Well, concerning, yes, but hardly surprising (I suspect Jessop would agree). He then looks at how the various “Green New Deal” proposals become an inkblot test for individuals and institutions to project their own desires and expectations.

It is hard, Jessop points out, to think “outside the box” (‘never ask a goldfish for a definition of water’, as we say too frequently here at MCFly towers).

“… it is the deeply rooted nature of these categories that makes it so hard to think outside a capitalocentric imaginary, and therefore relatively easy for the logic of capital to reassert itself theoretically and practically. Small-scale trial-and-error experimentation and the collection of best-practice have a critical role to play here in designing and implementing a no-growth strategy and in providing evidence that another, non-economistic, ecological-friendly world is possible…. Local solutions can be developed to address the short-term effects of the crisis in its various local manifestations, and the challenge is to establish ways to exploit this real-time experimental laboratory to find what works, for whom, when, and why, as a basis for mutual learning and policy transfer among subaltern groups.” (p 23)

Jessop has made a rigorous and nuanced argument that will doubtless repay repeated reading. I defy anyone to say the same about Bullard and Muller’s effort.

They argue that the main reason for the weakness of the “counter-hegemonic ‘climate justice’” movement is that global elites are not talking about climate change in the way they did up to the end of 2009.

There is an extraordinary brace of sentences (p56) “The movement’s hopes were set high. Indeed, Barack Obama had (in)famously referred to this summit as ‘the last, best hope’ for avoiding runaway climate change.”
Several points here. The movement, as I recall, was far more skeptical about a positive outcome, but went on and held its marches (anyone remember the “Big Wave”?) and its summit-hoppings anyway. For various reasons, none of them that reflect well on the participants.

The suggestion that no-one predicted failure is akin to George Bush arguing that nobody could have predicted Hurricane Katrina, i.e. demonstrably false and morally repugnant.

For example, the current author was arguing – in print – by the middle of 2008, that Copenhagen, in the words of Admiral Akbar “a trap” that would at best drain energy away from local climate activism and at worst create the kind of dilemma faced by NGOS after the Kyoto Protocol (complaining it was grossly inadequate, but defending it all the same). Much more significantly, and with far more suppleness, an Australian writer Ant Kelly wrote “Demobilisation: avoiding the post cop doldrums.” It is extraordinary that this work is nowhere mentioned in reference list (nor the response it elicited by Tord Bjork).

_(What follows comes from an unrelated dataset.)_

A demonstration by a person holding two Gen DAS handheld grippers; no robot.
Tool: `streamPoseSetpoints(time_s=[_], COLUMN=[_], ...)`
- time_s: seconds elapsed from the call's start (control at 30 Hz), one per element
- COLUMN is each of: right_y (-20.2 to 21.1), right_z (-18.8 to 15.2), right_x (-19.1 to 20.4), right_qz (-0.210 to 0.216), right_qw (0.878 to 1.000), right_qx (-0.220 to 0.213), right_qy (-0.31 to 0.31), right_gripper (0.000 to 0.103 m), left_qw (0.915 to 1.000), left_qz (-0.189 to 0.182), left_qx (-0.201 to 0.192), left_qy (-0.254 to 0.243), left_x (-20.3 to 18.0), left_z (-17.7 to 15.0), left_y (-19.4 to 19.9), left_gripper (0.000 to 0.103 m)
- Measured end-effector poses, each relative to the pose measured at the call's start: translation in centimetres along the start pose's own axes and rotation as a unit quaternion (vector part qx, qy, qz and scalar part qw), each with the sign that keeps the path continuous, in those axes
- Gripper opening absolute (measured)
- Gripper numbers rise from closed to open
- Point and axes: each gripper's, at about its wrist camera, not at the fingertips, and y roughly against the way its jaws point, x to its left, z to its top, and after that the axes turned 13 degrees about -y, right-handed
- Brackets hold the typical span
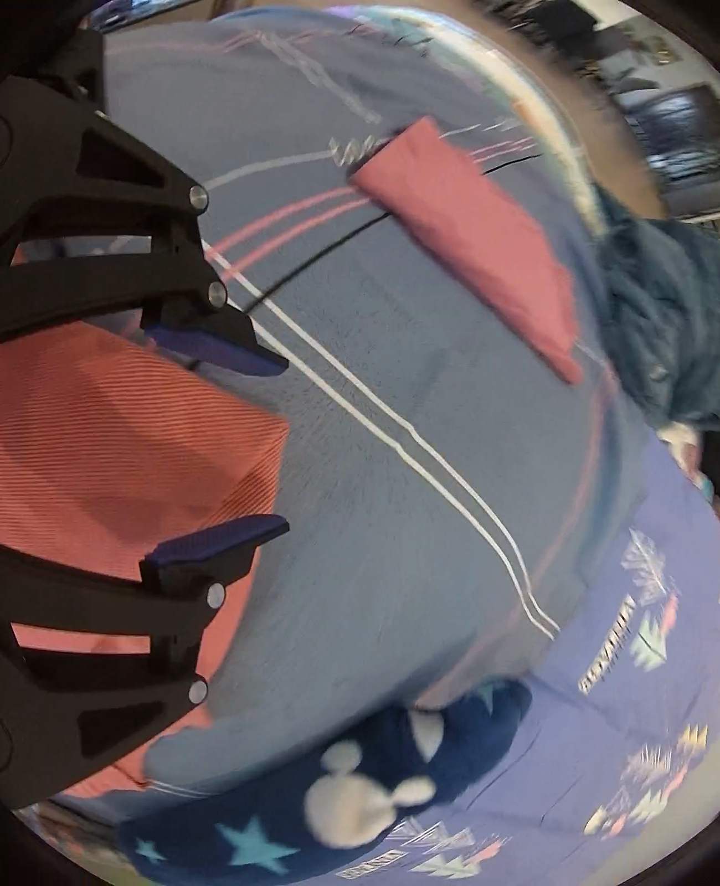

From reading Bullard and Muller’s article, an uninformed reader would have no sense that thorough-going critiques of activist cultures and assumptions were written in the aftermath of the J18 Carnival(in Cologne and London) that provided the inspiration for the “Battle for Seattle”. [Give up Activism. much?] The reader would not be aware of the critiques of “summit-hopping” (turning up to disrupt IMF, World Bank and G8 meetings). The problems of summit-hopping (Gleneagles 2005) was a major spur for the very creation of the Camp for Climate Action that Bullard and Muller write about. The bitter irony that in the space of a mere three years the Camp went from staging its own events on its own terms to … summit-hopping at Copenhagen is one that has either escaped the authors or one that they feel it would be impolite to mention.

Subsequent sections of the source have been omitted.